Ma i più l’avevano vista come volontà di imitare il fratello maggiore, partito
due anni prima per andare a lavorare all’estero. Per i genitori era stata
esclusivamente una scelta dettata dalla responsabilità e dal desiderio di
aiutare la famiglia il più possibile: continuare gli studi avrebbe significato metterli
in crisi, dal momento che questi non godevano di un’ottima situazione
finanziaria.
Charlie posò lo sguardo su un sedile vuoto davanti a lui: era ricoperto di un
pesante tessuto marrone, liso in alcuni punti. Come faceva quel treno a
ricordargli l’Espresso per Hogwarts?
L’unica cosa che avevano in comune era che viaggiavano entrambi su rotaie.
Insieme con lui, nello scompartimento, vi era un mago dalla folta barba marrone
che sonnecchiava abbracciando una valigia in pelle nera, come fosse il tesoro
più prezioso del mondo.
La porta dello scompartimento si aprì di scatto facendolo trasalire: un altro
mago entrò, accomodandosi sul sedile di fronte al suo e salutandolo con un
cenno della mano. Subito dopo estrasse un libro e s‘immerse nella lettura.

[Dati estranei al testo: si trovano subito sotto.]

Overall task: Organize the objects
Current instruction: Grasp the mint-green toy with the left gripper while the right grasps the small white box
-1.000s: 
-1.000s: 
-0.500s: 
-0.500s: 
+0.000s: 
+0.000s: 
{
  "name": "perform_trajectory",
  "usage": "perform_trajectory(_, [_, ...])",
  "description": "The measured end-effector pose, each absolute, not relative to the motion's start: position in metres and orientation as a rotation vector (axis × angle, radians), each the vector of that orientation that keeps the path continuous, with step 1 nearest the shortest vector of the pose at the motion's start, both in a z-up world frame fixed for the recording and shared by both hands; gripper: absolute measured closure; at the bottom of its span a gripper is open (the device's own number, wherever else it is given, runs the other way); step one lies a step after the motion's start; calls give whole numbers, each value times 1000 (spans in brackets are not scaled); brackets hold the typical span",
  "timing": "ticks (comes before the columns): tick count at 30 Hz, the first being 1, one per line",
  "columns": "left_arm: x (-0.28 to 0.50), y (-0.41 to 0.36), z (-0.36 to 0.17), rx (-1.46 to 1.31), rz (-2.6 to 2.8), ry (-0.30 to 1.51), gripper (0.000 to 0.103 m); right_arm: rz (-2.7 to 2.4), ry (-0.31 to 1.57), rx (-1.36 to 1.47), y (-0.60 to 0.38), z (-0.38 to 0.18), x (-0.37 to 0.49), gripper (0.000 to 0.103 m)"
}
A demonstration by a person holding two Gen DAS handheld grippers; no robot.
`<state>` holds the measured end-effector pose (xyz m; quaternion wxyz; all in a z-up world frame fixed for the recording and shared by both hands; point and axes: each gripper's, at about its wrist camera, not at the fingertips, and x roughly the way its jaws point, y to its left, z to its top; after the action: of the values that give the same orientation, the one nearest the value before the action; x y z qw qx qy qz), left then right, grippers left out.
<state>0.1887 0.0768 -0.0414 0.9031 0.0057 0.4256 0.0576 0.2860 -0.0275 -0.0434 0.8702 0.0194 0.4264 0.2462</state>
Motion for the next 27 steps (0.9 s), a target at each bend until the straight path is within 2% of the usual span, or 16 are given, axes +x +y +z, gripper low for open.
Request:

Il cuore di Charlie aveva preso a battere forte: per un momento, quando la
porta si era aveva immaginato di veder entrare una bambina dalla vivace chioma
rosa.
Nulla di più distante dalla realtà.
Sorrise, sperando di non risultare poco sano di mente per l’espressione che era
comparsa sul suo volto grazie a quel ricordo. Quella era stata la sua prima
volta sull’Espresso per Hogwarts ed era in uno scompartimento con Bill, suo
fratello maggiore, e due suoi compagni di casa. Ad un tratto, poco dopo che il
treno ebbe iniziato il suo viaggio, la porta del loro scompartimento si aprì.
“Oh, scusate, mi è sfuggita di mano.” Una ragazzina dai lunghi capelli rosa
stava sulla porta, leggermente imbarazzata. “Posso sedermi o sono occupati? Non
trovo uno scompartimento libero…” L’ultima frase era più rivolta a se stessa.
Bill le fece cenno di sedersi.
“Grazie.”
Chi lo avrebbe mai detto che quella ragazzina mingherlina, pallida e dagli
strani capelli sarebbe diventata un giorno la donna più importante della sua
vita?
Non le aveva mai chiesto quale fosse stata la sua prima impressione… meglio
comunque non approfondire, quell’anno, grazie a sua madre, lui e Bill portavano
i capelli a caschetto. Quanto li aveva odiati: tutti lisci, attaccati alla
testa e con la frangetta!
Charlie non riuscì a trattenere una risata e l’uomo seduto davanti a lui lo
fissò per un momento aggrottando le sopracciglia. Il ragazzo tossicchiò e,
facendo finta di nulla, si mise a guardare il paesaggio che scorreva veloce
sotto i suoi occhi.
Ora stavano attraversando un bosco, uno spettacolo da togliere il fiato:
betulle, faggi, querce e abeti rossi… non che li sapesse riconoscere, abeti a
parte ovviamente, ma si era documentato prima di partire e sapeva che la
vegetazione da quelle parti era composta da quel tipo di piante.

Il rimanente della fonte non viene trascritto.